Where the listing below has a line containing "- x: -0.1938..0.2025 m", output that line and all lines after it, verbatim, and no others.

════════════════════

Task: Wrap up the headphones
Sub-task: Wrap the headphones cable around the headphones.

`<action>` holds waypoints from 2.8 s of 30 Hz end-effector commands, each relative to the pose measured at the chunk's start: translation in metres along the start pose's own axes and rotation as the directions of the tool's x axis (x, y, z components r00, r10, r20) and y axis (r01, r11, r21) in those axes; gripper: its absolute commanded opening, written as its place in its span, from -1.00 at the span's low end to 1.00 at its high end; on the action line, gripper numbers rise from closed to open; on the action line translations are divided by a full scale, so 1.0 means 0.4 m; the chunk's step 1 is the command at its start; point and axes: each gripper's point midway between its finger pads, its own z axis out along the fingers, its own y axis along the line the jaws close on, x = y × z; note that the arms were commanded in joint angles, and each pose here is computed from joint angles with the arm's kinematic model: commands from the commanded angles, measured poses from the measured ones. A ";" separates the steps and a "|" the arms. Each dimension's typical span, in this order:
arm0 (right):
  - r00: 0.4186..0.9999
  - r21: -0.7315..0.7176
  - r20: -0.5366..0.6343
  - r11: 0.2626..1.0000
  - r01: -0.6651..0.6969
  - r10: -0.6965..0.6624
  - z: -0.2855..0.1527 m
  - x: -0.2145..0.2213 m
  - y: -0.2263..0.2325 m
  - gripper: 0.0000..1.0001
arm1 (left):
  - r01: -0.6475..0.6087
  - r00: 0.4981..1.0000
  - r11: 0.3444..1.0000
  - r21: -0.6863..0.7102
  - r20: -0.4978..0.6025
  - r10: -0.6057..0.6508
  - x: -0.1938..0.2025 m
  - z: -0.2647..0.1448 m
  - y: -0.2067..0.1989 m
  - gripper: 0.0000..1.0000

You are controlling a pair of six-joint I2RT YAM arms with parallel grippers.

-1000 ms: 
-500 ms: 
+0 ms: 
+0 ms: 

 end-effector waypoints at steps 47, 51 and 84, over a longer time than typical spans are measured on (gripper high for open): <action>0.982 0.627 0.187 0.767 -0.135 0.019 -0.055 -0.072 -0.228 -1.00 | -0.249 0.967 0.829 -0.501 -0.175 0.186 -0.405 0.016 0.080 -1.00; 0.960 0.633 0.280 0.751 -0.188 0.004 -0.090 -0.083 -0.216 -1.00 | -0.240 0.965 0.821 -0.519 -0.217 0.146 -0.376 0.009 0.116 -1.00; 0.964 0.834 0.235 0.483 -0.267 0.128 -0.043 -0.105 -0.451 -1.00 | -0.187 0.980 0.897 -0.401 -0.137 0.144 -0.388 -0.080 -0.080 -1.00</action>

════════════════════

## Reply to the exercise
  - x: -0.1938..0.2025 m
  - z: -0.2647..0.1448 m
  - y: -0.2067..0.1989 m
  - gripper: 0.0000..1.0000

You are controlling a pair of six-joint I2RT YAM arms with parallel grippers.

-1000 ms: 
-500 ms: 
+0 ms: 
+0 ms: 

 end-effector waypoints at steps 47, 51 and 84, over a longer time than typical spans are measured on (gripper high for open): <action>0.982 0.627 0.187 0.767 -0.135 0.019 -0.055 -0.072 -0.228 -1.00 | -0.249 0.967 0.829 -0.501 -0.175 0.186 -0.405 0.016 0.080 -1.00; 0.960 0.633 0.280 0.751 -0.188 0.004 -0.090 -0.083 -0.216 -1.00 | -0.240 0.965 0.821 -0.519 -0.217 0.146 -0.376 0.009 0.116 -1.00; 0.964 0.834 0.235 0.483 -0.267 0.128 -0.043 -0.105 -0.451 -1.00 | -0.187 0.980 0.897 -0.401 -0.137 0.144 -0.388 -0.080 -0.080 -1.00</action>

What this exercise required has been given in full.